→ Task prompt:
For each line of the data below that holds "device", copy the line.

───── Data shown

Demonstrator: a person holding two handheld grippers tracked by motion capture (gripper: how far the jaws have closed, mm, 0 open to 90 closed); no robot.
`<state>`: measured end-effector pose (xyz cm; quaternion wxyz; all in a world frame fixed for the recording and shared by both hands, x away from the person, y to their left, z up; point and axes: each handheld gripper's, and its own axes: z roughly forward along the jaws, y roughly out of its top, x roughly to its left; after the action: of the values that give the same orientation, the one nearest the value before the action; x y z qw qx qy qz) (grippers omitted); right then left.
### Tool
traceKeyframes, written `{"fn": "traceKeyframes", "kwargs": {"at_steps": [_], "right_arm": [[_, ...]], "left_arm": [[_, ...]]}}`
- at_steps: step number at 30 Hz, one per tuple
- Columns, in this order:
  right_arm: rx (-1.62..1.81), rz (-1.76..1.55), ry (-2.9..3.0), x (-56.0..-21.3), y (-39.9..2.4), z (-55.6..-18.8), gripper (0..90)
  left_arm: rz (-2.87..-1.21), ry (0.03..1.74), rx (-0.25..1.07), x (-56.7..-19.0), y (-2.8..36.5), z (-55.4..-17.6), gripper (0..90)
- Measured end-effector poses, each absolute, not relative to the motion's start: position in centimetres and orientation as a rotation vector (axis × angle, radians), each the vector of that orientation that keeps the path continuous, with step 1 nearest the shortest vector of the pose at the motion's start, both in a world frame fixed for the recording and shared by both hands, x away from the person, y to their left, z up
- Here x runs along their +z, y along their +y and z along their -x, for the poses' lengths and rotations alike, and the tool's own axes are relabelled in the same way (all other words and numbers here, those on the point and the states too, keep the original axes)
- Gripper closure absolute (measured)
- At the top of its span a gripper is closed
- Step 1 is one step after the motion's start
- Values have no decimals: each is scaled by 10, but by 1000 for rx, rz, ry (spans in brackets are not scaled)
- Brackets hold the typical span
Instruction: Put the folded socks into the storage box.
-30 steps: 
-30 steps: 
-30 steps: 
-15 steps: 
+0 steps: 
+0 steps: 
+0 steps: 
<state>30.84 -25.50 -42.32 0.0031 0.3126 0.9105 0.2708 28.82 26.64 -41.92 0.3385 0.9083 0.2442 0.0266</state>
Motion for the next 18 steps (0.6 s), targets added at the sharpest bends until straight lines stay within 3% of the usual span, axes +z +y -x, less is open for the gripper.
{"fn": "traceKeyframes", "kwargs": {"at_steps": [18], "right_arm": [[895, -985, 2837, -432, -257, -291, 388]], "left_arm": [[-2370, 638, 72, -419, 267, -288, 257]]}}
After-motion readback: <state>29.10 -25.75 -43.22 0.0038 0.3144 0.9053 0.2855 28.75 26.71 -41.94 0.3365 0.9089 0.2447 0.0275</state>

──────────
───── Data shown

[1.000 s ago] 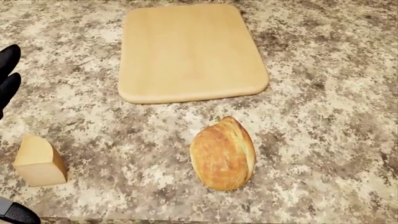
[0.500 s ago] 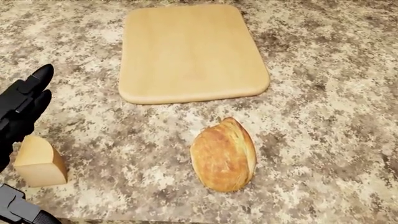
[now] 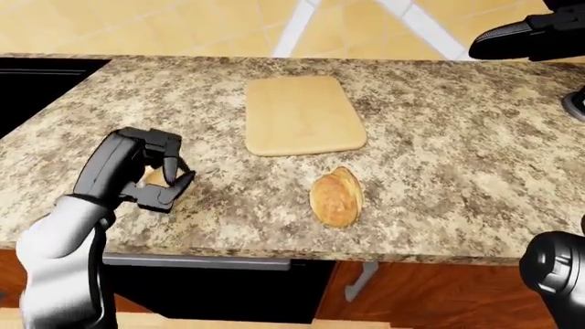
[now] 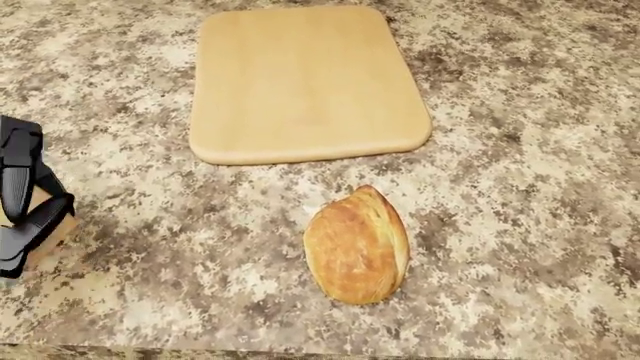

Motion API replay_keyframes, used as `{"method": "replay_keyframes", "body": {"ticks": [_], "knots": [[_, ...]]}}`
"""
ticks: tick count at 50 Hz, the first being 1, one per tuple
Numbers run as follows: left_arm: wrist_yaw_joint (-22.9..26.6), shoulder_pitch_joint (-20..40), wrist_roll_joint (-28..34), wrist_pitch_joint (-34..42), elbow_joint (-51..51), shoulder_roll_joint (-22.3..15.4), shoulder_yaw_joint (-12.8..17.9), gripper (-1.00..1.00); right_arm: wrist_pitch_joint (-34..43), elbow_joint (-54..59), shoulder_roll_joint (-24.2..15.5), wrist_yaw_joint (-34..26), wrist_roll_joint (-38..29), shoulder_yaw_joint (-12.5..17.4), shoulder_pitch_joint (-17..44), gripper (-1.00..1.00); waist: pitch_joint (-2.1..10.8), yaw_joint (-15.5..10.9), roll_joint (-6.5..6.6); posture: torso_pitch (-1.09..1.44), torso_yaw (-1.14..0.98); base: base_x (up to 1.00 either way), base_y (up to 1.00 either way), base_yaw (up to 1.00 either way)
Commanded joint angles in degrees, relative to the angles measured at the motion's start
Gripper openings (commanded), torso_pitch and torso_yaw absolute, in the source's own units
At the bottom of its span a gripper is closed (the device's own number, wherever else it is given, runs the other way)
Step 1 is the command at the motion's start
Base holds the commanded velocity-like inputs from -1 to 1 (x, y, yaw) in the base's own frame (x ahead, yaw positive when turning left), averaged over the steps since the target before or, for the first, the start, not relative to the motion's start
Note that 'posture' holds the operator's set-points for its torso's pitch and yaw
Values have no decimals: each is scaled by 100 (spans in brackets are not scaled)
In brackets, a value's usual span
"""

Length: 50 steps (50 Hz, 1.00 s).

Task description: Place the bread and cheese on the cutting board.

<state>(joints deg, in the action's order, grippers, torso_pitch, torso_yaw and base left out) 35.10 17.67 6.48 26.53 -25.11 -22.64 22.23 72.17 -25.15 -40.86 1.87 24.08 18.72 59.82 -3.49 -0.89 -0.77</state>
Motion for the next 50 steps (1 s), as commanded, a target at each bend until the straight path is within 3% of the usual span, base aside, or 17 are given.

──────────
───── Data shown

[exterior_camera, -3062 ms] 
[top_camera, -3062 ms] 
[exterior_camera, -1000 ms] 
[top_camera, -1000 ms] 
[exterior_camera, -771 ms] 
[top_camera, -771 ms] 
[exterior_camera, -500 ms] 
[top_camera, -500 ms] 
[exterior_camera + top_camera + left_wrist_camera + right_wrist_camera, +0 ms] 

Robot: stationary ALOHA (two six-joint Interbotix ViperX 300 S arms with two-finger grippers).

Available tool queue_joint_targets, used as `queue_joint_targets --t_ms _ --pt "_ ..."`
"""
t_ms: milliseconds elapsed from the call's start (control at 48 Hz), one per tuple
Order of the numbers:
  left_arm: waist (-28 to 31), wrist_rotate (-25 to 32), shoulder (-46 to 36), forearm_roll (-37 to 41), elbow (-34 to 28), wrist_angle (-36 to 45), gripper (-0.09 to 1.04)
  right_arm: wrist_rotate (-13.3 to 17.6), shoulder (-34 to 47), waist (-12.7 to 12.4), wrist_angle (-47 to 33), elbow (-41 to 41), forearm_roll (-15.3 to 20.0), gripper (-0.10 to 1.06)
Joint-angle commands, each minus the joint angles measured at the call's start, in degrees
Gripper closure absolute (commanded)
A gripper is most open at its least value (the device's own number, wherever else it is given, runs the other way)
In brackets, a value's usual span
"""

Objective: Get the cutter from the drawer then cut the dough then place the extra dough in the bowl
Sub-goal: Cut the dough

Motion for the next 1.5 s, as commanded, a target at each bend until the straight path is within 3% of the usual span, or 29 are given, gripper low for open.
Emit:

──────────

→ Problem solution:
At the bottom of its span a gripper is closed (the device's own number, wherever else it is given, runs the other way)
A gripper is most open at its least value (the device's own number, wherever else it is given, runs the other way)

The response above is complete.